* Problem requirements
Repeat the data exactly, every last line of it.

* Source data
*** Block opens ***
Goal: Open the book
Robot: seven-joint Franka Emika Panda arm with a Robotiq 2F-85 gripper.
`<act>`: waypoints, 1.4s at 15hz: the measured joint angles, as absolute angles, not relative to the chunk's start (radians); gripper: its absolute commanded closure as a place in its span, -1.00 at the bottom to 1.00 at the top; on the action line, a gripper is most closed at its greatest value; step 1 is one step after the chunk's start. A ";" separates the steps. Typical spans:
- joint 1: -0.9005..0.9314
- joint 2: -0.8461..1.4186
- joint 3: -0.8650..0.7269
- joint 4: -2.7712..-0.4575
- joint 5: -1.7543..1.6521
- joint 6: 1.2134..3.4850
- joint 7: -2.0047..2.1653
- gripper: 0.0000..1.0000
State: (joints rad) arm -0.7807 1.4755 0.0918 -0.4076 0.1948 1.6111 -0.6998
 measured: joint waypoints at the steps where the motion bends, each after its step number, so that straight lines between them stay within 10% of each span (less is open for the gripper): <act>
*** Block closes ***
* Answer to this exercise
Goal: Open the book
Robot: seven-joint Franka Emika Panda arm with a Robotiq 2F-85 gripper.
`<act>`: waypoints, 1.4s at 15hz: the measured joint angles, as absolute angles, not relative to the chunk's start (radians); gripper: its absolute commanded closure as a place in its span, -1.00 at the bottom to 1.00 at the top; on the action line, a gripper is most closed at its greatest value; step 1 is one step after the chunk's start. A ";" separates the steps. Typical spans:
- joint 1: -0.9005..0.9314
- joint 2: -0.8461..1.4186
- joint 3: -0.8650..0.7269
- joint 4: -2.7712..-0.4575
- joint 5: -1.7543..1.6521
- joint 6: 1.2134..3.4850
- joint 7: -2.0047..2.1653
- gripper: 0.0000..1.0000
State: (joints rad) arm -0.7807 1.4755 0.0918 -0.4076 0.1948 1.6111 -0.6998
 measured: joint waypoints at the steps where the motion bends, each after its step number, so that straight lines between them stay within 10% of each span (less is open for the gripper): <act>

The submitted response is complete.